A bidirectional converter between Cisco-style wildcard masks and CIDR prefixes, accessible from the IPv4 tab's tool drawer and via the REST API.

What it does

  • Given a CIDR prefix (/24 or 24), returns the matching wildcard mask (0.0.0.255).
  • Given a wildcard mask (0.0.0.255), returns the matching CIDR prefix (/24).
  • Rejects non-contiguous wildcard masks (e.g. 0.0.255.0) — these are not valid Cisco-style ACL wildcards.
  • Rejects out-of-range prefixes (anything outside /0/32).
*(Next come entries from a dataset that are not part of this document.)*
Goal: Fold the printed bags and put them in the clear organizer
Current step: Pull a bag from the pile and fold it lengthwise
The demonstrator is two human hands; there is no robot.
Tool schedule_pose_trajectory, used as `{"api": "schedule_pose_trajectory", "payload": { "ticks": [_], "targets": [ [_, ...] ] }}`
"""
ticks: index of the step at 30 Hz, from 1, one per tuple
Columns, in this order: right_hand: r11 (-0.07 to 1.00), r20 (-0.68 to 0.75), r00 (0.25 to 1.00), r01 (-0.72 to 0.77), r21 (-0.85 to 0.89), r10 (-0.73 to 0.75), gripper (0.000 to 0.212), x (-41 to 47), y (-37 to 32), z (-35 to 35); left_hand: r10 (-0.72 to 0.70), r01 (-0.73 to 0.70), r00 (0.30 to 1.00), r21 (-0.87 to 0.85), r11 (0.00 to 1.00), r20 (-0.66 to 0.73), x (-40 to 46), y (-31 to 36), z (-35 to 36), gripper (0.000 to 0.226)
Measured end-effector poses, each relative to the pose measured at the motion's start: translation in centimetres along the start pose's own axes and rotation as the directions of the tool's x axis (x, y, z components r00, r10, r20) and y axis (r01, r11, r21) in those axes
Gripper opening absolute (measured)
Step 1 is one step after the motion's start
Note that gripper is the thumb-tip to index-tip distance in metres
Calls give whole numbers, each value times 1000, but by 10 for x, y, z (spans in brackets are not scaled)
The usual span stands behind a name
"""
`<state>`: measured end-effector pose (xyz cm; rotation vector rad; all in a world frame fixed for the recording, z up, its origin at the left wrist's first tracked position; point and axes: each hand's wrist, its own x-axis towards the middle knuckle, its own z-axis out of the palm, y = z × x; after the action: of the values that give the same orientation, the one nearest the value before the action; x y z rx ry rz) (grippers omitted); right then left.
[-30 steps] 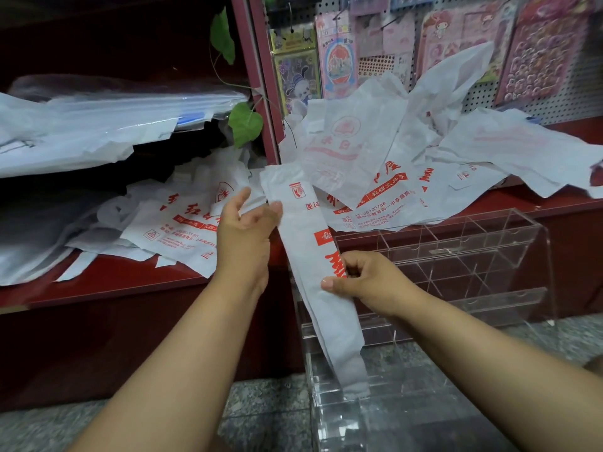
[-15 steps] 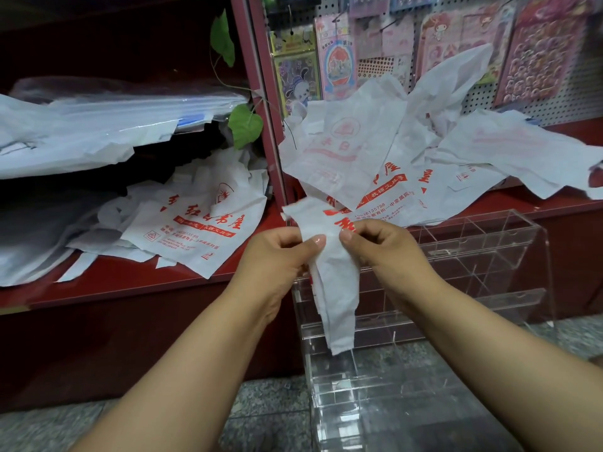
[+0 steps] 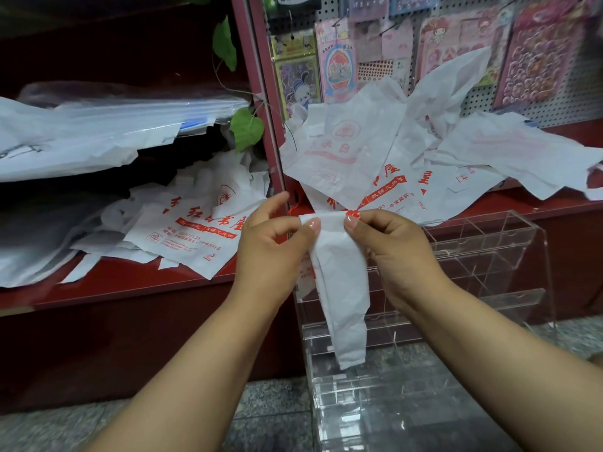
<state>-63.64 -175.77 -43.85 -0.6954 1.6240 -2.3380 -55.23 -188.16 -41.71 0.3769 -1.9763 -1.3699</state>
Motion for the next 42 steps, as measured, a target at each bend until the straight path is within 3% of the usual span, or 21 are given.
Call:
{"api": "schedule_pose_trajectory", "payload": {
  "ticks": [5, 9, 11, 17, 26, 31, 33, 35, 37, 39, 42],
  "targets": [
    [999, 43, 999, -14, -38, 15, 18, 5, 0, -7, -126, 141, 988, -208, 968, 83, -3, 3, 5, 22],
    [979, 134, 982, -111, -169, 134, 4, 7, 11, -16, -258, 300, 954, -419, 857, 155, 1, 0, 8, 23],
    [970, 109, 979, -148, -192, 171, 11, 7, 15, -17, -288, 347, 938, -463, 816, 195, 2, 0, 8, 21],
    [974, 105, 969, -218, -65, 224, 5, 4, 20, -12, -316, 416, 909, -577, 703, 270, 1, -6, 12, 21],
    [975, 55, 974, -220, 33, 218, 11, -1, 26, -3, -303, 384, 923, -551, 741, 236, 0, -14, 18, 39],
    [976, -35, 983, -176, 127, 182, 34, 1, 29, 0, -321, 360, 932, -497, 790, 165, -2, -13, 21, 31],
    [976, -85, 980, -165, 141, 178, 40, 5, 30, -4, -339, 402, 914, -398, 824, 223, -7, -15, 22, 21],
    [979, -120, 977, -164, 121, 178, 43, 8, 28, -8, -350, 419, 881, -181, 890, 318, -14, -21, 23, 3],
    [979, -93, 978, -176, 103, 186, 45, 10, 24, -10, -360, 397, 887, -80, 914, 287, -15, -29, 23, 11],
    [976, -7, 976, -218, 30, 218, 46, 11, 19, -14, -362, 389, 913, -132, 912, 190, -8, -31, 20, 13],
    [937, 217, 928, -249, -245, 303, 24, 11, 16, -23, -366, 377, 926, -218, 900, 90, 2, -27, 9, 12]
  ]
}}
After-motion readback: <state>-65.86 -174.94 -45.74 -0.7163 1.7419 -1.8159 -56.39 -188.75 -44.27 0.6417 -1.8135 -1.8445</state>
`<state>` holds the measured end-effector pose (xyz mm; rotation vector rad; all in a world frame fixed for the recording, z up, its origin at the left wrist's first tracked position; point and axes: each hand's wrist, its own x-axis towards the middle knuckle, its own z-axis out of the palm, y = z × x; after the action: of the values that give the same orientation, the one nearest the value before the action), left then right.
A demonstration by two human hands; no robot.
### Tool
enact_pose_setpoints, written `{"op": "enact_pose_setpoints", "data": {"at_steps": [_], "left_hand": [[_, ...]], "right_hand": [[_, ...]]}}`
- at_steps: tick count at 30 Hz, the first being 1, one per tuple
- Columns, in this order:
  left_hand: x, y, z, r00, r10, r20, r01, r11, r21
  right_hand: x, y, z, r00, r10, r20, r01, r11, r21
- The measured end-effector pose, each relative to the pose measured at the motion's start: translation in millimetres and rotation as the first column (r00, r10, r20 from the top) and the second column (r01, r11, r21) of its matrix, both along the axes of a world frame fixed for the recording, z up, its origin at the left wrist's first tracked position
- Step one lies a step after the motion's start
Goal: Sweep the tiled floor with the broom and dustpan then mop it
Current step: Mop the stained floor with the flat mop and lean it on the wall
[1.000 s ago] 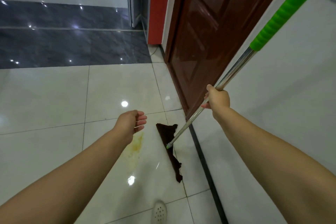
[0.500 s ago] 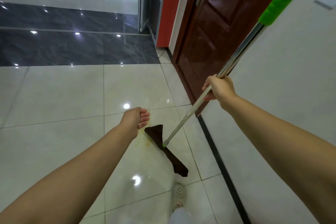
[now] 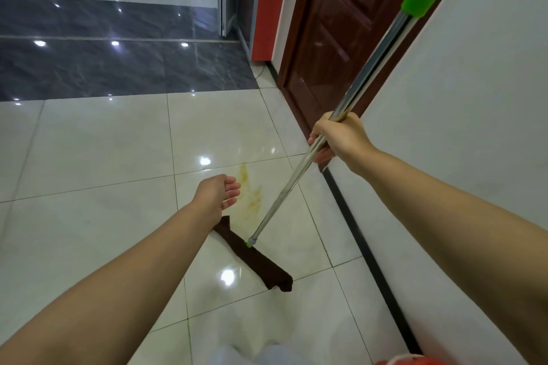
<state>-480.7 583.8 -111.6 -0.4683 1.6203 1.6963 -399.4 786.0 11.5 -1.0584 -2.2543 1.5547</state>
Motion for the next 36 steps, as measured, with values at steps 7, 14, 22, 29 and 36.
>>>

The single input field accepts either form; presence of a . in the input switches the mode automatically.

In the app

  1. Open the IPv4 tab.
  2. Click the Wildcard↔CIDR trigger in the tool toolbar (bottom of the IPv4 panel).
  3. Enter either a prefix (/24) or a wildcard mask (0.0.0.255).
  4. Press Convert. Both the CIDR and the wildcard form are returned with copy-to-clipboard buttons.

REST API

POST /api/v1/wildcard

Request body:

{ "value": "/24" }

Response:

{
  "ok": true,
  "data": {
    "input": "/24",
    "cidr": "/24",
    "wildcard": "0.0.0.255"
  }
}

The endpoint accepts either form for value:

# CIDR → wildcard
curl -X POST https://example.com/subnet-calculator/api/v1/wildcard \
  -H 'Content-Type: application/json' \
  -d '{"value":"/24"}'

# Wildcard → CIDR
curl -X POST https://example.com/subnet-calculator/api/v1/wildcard \
  -H 'Content-Type: application/json' \
  -d '{"value":"0.0.0.255"}'

Errors

Status When Body
400 Missing value {"ok":false,"error":"Field \"value\" is required."}
400 Non-numeric or out-of-range CIDR {"ok":false,"error":"CIDR prefix must be between 0 and 32"}
400 Malformed dotted-quad {"ok":false,"error":"Wildcard must be a valid IPv4 dotted-quad"}
400 Non-contiguous wildcard mask {"ok":false,"error":"Wildcard mask is not contiguous"}

Why "wildcard mask"?

Cisco IOS access lists use wildcard masks (the bitwise inverse of a netmask) instead of CIDR prefixes. Where a /24 netmask is 255.255.255.0, its wildcard mask is 0.0.0.2550 means "must match", 1 (or 255 per octet) means "don't care". This converter is most useful when translating subnets between Cisco-style ACLs and CIDR-based tooling.